== Activity ==
All of the entries below must be copied out exactly.

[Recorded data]
-*-
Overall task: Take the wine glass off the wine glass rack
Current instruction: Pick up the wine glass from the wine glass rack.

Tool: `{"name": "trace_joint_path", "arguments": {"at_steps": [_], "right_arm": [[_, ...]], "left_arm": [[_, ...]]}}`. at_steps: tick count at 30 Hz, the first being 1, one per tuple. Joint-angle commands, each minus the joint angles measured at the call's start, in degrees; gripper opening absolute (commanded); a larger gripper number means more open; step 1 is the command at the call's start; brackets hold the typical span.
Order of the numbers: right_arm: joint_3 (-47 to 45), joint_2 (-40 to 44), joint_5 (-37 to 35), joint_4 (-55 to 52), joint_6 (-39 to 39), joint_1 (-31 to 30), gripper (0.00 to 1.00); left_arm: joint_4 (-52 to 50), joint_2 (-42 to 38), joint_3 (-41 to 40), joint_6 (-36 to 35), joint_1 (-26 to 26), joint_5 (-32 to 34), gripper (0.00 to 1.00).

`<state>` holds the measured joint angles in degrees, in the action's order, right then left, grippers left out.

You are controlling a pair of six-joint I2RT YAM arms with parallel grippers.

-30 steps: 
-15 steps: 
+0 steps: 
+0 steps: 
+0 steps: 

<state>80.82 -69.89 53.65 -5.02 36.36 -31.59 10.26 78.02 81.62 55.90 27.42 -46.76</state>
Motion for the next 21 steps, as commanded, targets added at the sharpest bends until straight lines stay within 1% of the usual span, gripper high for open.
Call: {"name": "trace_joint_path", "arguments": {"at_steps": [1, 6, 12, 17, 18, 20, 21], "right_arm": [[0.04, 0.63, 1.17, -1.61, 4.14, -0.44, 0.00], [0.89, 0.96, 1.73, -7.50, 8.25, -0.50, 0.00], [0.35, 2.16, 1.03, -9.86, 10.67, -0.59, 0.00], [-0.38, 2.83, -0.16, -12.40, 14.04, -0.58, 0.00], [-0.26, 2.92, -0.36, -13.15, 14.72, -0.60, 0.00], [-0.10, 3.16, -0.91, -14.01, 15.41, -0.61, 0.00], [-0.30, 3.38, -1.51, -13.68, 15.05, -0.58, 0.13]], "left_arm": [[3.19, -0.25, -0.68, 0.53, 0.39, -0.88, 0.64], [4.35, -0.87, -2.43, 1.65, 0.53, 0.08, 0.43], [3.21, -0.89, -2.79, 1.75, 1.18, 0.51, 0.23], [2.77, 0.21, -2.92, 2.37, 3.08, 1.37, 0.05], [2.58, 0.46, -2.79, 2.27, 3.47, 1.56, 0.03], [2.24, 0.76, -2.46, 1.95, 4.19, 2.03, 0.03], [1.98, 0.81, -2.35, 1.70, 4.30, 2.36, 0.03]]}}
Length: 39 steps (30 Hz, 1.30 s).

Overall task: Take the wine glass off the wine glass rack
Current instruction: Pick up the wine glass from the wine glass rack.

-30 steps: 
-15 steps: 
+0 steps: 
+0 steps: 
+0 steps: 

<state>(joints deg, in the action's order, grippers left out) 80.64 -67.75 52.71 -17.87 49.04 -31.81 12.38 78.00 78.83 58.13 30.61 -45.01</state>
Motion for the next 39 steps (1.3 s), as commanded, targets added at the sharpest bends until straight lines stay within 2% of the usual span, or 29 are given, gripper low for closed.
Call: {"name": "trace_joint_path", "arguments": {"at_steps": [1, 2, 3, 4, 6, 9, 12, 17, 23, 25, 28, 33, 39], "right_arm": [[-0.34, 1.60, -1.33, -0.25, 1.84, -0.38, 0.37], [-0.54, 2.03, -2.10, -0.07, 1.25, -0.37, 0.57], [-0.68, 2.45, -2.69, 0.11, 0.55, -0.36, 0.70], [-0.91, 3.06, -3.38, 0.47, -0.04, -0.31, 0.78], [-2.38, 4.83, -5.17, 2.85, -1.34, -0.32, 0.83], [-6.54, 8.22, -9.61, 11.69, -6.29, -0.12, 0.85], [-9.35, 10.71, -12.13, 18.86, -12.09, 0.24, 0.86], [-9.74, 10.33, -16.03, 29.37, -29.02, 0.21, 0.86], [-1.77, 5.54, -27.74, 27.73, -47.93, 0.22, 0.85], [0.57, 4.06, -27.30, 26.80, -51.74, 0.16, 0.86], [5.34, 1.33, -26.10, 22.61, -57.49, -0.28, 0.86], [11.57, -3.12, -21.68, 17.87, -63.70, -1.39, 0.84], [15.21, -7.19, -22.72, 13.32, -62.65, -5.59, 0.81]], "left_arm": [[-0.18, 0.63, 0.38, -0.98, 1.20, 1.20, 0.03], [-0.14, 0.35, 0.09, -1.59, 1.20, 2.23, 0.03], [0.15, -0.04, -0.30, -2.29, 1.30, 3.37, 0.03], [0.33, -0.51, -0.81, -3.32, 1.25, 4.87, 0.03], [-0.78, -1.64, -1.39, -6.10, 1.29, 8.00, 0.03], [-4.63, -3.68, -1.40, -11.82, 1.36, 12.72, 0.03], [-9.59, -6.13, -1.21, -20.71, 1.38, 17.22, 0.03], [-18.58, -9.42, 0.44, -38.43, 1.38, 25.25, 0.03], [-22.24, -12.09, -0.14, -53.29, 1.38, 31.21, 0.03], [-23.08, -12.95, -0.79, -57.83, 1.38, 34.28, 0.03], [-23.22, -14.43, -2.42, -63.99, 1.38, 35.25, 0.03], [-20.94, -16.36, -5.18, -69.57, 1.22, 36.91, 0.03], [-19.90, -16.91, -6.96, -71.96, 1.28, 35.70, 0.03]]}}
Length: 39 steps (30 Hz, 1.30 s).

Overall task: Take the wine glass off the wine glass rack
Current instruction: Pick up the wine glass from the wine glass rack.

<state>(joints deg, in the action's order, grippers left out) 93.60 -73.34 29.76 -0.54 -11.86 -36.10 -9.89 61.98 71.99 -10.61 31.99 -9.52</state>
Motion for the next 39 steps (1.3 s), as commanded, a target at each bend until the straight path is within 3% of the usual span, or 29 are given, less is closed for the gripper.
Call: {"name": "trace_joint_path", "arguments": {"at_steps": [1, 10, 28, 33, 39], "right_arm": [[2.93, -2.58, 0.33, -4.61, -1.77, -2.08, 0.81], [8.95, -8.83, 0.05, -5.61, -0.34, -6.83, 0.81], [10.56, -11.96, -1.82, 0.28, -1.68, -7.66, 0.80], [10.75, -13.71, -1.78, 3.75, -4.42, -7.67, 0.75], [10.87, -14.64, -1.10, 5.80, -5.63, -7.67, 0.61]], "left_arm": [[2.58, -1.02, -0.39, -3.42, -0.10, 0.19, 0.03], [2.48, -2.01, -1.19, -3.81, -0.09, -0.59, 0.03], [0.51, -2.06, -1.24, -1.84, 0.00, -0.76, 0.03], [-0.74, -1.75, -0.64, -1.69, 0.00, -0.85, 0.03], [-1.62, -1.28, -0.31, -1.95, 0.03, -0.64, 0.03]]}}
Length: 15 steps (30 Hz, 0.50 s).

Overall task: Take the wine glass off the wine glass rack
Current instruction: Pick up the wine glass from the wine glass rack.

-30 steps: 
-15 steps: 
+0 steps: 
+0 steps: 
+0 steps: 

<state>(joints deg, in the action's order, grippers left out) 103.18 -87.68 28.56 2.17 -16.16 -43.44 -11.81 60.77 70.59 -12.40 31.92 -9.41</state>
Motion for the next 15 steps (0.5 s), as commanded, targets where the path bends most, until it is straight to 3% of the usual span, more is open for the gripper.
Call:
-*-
== Answer box ==
Overall task: Take the wine glass off the wine glass rack
Current instruction: Pick up the wine glass from the wine glass rack.

Tool: `{"name": "trace_joint_path", "arguments": {"at_steps": [_], "right_arm": [[_, ...]], "left_arm": [[_, ...]]}}`. at_steps: tick count at 30 Hz, the first being 1, one per tuple. Joint-angle commands, each minus the joint angles measured at the call's start, in degrees; gripper opening absolute (commanded); a larger gripper number means more open; step 1 is the command at the call's start; brackets hold the typical span.
Order of the numbers: right_arm: joint_3 (-47 to 45), joint_2 (-40 to 44), joint_5 (-37 to 35), joint_4 (-55 to 52), joint_6 (-39 to 39), joint_1 (-31 to 30), gripper (0.00 to 1.00); left_arm: joint_4 (-52 to 50), joint_2 (-42 to 38), joint_3 (-41 to 40), joint_6 (-36 to 35), joint_1 (-26 to 26), joint_5 (-32 to 34), gripper (0.00 to 1.00).

`<state>` holds the measured joint angles in degrees, in the action's order, right then left, grippers left out.

You are controlling a pair of six-joint I2RT YAM arms with parallel grippers.

-30 steps: 
-15 steps: 
+0 steps: 
+0 steps: 
+0 steps: 

<state>80.82 -69.89 53.65 -5.02 36.36 -31.59 10.26 78.02 81.62 55.90 27.42 -46.76</state>
Motion for the next 21 steps, as commanded, targets added at the sharpest bends until straight lines stay within 1% of the usual span, gripper high for open.
Call: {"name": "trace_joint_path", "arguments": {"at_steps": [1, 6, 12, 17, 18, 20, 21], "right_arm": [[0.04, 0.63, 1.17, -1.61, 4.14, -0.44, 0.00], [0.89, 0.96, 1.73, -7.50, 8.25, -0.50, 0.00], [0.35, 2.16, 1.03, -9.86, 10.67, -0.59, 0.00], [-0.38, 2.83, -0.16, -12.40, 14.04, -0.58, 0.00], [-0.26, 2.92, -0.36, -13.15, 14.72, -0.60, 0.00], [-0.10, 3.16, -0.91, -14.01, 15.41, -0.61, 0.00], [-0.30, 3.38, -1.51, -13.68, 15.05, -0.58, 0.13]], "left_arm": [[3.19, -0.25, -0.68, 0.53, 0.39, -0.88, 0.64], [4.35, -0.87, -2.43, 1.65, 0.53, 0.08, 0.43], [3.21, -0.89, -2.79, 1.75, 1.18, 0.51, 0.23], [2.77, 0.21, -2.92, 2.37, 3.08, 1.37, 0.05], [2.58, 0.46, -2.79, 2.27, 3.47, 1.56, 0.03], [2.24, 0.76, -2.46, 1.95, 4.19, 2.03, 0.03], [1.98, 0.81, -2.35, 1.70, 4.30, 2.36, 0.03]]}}
Length: 39 steps (30 Hz, 1.30 s).

Overall task: Take the wine glass off the wine glass rack
Current instruction: Pick up the wine glass from the wine glass rack.

-30 steps: 
-15 steps: 
+0 steps: 
+0 steps: 
+0 steps: 

<state>(joints deg, in the action's order, grippers left out) 80.64 -67.75 52.71 -17.87 49.04 -31.81 12.38 78.00 78.83 58.13 30.61 -45.01</state>
Motion for the next 39 steps (1.3 s), as commanded, targets added at the sharpest bends until straight lines stay within 2% of the usual span, or 29 are given, gripper low for closed.
Call: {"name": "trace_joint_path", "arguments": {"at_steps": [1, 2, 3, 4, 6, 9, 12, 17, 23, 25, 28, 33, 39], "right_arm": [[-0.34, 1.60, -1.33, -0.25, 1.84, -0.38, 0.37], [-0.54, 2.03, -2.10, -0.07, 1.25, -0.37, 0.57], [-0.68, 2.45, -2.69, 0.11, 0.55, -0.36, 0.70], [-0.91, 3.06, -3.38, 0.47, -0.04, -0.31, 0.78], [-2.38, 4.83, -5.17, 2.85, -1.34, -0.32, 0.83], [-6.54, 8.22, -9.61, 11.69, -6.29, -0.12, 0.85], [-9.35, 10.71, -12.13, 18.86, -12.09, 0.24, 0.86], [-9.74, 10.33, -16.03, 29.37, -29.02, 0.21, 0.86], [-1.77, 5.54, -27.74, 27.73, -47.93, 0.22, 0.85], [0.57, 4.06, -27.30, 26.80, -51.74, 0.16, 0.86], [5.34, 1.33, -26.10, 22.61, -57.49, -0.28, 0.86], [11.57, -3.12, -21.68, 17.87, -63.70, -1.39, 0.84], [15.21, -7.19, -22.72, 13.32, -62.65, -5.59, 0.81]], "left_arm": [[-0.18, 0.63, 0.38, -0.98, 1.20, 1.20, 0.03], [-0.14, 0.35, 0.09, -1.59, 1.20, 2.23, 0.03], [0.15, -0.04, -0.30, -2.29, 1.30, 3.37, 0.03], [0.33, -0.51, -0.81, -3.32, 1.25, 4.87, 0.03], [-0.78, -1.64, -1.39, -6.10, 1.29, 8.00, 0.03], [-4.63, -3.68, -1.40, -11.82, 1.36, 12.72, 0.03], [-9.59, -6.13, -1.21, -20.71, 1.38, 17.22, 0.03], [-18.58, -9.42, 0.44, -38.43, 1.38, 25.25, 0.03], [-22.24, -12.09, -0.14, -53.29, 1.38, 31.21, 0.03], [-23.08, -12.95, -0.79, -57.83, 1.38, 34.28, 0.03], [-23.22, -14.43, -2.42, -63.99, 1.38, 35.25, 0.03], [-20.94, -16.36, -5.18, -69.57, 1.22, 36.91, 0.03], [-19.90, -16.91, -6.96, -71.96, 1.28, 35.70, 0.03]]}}
Length: 39 steps (30 Hz, 1.30 s).

Overall task: Take the wine glass off the wine glass rack
Current instruction: Pick up the wine glass from the wine glass rack.

<state>(joints deg, in the action's order, grippers left out) 93.60 -73.34 29.76 -0.54 -11.86 -36.10 -9.89 61.98 71.99 -10.61 31.99 -9.52</state>
Motion for the next 39 steps (1.3 s), as commanded, a target at each bend until the straight path is within 3% of the usual span, or 29 are given, less is closed for the gripper.
Call: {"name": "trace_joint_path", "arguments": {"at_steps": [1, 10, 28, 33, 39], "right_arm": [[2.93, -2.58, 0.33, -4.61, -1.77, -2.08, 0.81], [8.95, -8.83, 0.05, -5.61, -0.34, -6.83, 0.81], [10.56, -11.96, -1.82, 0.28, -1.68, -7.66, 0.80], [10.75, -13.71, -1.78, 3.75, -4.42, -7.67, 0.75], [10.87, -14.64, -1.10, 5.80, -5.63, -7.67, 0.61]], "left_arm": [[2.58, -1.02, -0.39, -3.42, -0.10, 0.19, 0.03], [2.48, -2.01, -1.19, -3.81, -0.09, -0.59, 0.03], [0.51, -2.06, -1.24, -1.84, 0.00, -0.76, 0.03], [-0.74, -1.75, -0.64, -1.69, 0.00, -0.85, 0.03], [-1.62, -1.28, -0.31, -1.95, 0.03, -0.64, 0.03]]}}
Length: 15 steps (30 Hz, 0.50 s).

Overall task: Take the wine glass off the wine glass rack
Current instruction: Pick up the wine glass from the wine glass rack.

-30 steps: 
-15 steps: 
+0 steps: 
+0 steps: 
+0 steps: 

<state>(joints deg, in the action's order, grippers left out) 103.18 -87.68 28.56 2.17 -16.16 -43.44 -11.81 60.77 70.59 -12.40 31.92 -9.41</state>
Motion for the next 15 steps (0.5 s), as commanded, targets where the path bends most, until it is straight to 3% of the usual span, more is open for the gripper.
Call:

This exercise requires no additional output.